━━━ DATASET SECTION ━━━
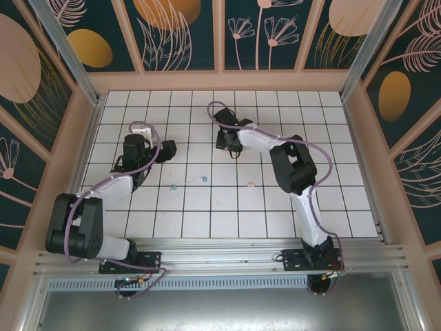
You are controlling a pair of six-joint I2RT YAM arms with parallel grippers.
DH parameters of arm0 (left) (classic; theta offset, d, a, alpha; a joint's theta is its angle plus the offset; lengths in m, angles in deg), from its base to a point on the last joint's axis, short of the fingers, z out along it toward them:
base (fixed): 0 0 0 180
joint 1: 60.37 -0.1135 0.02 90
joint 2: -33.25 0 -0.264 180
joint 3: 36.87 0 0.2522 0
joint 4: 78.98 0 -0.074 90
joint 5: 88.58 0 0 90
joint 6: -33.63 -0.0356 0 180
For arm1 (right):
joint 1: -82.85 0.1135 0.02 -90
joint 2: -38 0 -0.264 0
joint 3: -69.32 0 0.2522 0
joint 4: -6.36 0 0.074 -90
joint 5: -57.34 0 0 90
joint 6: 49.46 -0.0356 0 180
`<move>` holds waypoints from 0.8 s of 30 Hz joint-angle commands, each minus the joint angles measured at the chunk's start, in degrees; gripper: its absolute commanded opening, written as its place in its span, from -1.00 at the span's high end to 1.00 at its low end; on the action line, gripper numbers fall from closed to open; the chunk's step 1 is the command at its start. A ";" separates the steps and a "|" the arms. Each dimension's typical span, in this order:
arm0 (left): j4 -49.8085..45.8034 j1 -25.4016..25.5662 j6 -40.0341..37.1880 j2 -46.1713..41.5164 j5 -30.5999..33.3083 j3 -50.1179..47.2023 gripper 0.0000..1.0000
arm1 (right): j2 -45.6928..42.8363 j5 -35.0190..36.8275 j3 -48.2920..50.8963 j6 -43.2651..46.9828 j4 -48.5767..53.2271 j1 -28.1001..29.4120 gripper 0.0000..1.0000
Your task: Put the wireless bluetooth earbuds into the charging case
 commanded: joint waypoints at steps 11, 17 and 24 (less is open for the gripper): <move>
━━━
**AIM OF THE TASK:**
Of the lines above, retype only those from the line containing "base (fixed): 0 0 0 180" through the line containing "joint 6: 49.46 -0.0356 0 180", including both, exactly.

**ANSWER FOR THIS EXERCISE:**
base (fixed): 0 0 0 180
joint 1: 60.37 -0.1135 0.02 90
joint 2: -33.25 0 -0.264 180
joint 3: 36.87 0 0.2522 0
joint 4: 78.98 0 -0.074 90
joint 5: 88.58 0 0 90
joint 6: -33.63 -0.0356 0 180
For arm1 (right):
joint 1: -82.85 0.1135 0.02 -90
joint 2: -38 0 -0.264 0
joint 3: -69.32 0 0.2522 0
joint 4: -6.36 0 0.074 -90
joint 5: -57.34 0 0 90
joint 6: 49.46 -0.0356 0 180

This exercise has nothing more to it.